## YOUR OBJECTIVE:
Set each line of the data down exactly, please.

=== Begin Enclosure ===

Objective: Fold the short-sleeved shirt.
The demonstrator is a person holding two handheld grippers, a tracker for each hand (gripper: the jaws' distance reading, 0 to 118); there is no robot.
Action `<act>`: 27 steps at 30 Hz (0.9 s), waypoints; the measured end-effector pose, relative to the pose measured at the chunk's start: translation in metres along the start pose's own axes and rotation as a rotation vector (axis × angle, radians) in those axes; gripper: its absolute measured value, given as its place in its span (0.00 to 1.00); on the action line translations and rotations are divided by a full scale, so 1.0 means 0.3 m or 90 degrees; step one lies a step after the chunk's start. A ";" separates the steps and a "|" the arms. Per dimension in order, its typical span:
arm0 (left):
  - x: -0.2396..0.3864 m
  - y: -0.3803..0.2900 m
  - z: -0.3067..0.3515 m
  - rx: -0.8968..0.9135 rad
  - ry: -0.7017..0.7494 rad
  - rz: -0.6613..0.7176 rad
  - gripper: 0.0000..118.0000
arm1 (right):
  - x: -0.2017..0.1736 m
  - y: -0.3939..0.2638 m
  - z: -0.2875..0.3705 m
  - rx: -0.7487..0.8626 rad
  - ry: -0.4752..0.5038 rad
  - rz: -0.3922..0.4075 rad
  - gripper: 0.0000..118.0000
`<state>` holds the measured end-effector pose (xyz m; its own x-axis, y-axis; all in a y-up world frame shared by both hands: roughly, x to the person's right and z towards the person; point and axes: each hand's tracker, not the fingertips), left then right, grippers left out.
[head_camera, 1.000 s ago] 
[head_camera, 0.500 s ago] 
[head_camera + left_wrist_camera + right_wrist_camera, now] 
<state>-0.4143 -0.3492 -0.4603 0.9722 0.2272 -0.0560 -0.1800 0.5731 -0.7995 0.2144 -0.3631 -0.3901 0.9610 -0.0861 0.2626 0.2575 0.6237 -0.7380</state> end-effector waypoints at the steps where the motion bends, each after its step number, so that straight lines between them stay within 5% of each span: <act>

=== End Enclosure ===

## OUTPUT FOR THIS TASK:
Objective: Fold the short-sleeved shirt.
The demonstrator is a person holding two handheld grippers, a tracker for each hand (gripper: the jaws' distance reading, 0 to 118); there is no robot.
Action `<act>`: 27 steps at 30 Hz (0.9 s), waypoints; the measured end-effector pose, relative to the pose measured at the chunk's start: translation in metres along the start pose's own axes and rotation as a rotation vector (axis × angle, radians) in those axes; gripper: its absolute measured value, given as its place in its span (0.00 to 1.00); on the action line translations and rotations are divided by a full scale, so 1.0 means 0.3 m or 90 degrees; step one lies a step after the chunk's start. A ";" separates the steps and a "|" the arms. Per dimension in order, its typical span:
arm0 (left):
  - x: -0.2396..0.3864 m
  - y: -0.3803..0.2900 m
  - z: -0.3067..0.3515 m
  - rx: -0.8968..0.9135 rad
  - ry: -0.7017..0.7494 rad
  - rz: -0.6613..0.7176 rad
  - gripper: 0.0000..118.0000
arm1 (right):
  - x: -0.2017..0.1736 m
  - y: -0.3939..0.2638 m
  - z: -0.2875..0.3705 m
  - rx: -0.7487..0.8626 rad
  - ry: -0.4752..0.5038 rad
  - rz: -0.3922..0.4075 rad
  - gripper: 0.0000..118.0000
`<state>` holds the measured end-effector pose (xyz m; its own x-axis, y-axis; all in a y-up world frame shared by both hands: roughly, x to the person's right and z towards the person; point and axes: each hand's tracker, not the fingertips), left then right, grippers left out.
[head_camera, 1.000 s ago] 
[head_camera, 0.500 s ago] 
[head_camera + left_wrist_camera + right_wrist_camera, now] 
<state>-0.4143 -0.3492 -0.4603 0.9722 0.2272 -0.0560 -0.1800 0.5731 -0.7995 0.2144 -0.3631 -0.3901 0.9610 -0.0861 0.2626 0.2575 0.6237 -0.7380</state> end-effector waypoints at the steps where the motion bends, each after its step number, so that straight lines between them stay within 5% of each span: <act>

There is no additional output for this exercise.